There is one span to output from the data below: the lines starting at the line with "Q: Where is the checkered duvet" and ending at the line with "Q: Where is the cardboard". Output it exactly, ends included, nothing more.
======== Task data ========
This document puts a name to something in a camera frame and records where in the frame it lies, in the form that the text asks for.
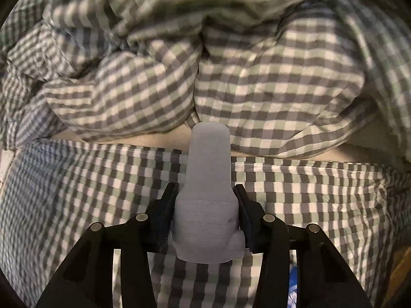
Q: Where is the checkered bed sheet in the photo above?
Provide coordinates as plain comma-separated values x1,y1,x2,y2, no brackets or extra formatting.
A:
0,139,411,308

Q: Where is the checkered duvet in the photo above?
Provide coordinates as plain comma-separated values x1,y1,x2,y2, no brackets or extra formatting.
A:
0,0,411,161

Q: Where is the grey 3D-printed tool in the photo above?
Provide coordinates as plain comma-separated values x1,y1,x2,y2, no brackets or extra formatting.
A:
172,122,246,264

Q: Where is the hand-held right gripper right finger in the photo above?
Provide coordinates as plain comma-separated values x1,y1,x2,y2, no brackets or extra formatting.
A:
233,184,373,308

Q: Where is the cardboard box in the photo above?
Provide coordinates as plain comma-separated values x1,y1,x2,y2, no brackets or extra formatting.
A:
384,247,411,305

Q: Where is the blue tissue pack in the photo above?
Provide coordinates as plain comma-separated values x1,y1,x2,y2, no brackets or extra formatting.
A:
287,265,301,308

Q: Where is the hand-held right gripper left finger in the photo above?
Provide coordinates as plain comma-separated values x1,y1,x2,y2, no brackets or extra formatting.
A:
35,182,179,308
========
### Response box
Q: Where is the checkered duvet in the photo above?
Provide coordinates as plain comma-separated values x1,y1,x2,y2, no brackets or extra formatting.
A:
0,0,411,161

Q: Where is the grey 3D-printed tool in the photo above?
Provide coordinates as plain comma-separated values x1,y1,x2,y2, no brackets or extra formatting.
A:
172,122,246,264

Q: Where is the hand-held right gripper right finger in the photo above?
Provide coordinates as plain comma-separated values x1,y1,x2,y2, no brackets or extra formatting.
A:
233,184,373,308

Q: Where is the cardboard box in the photo above?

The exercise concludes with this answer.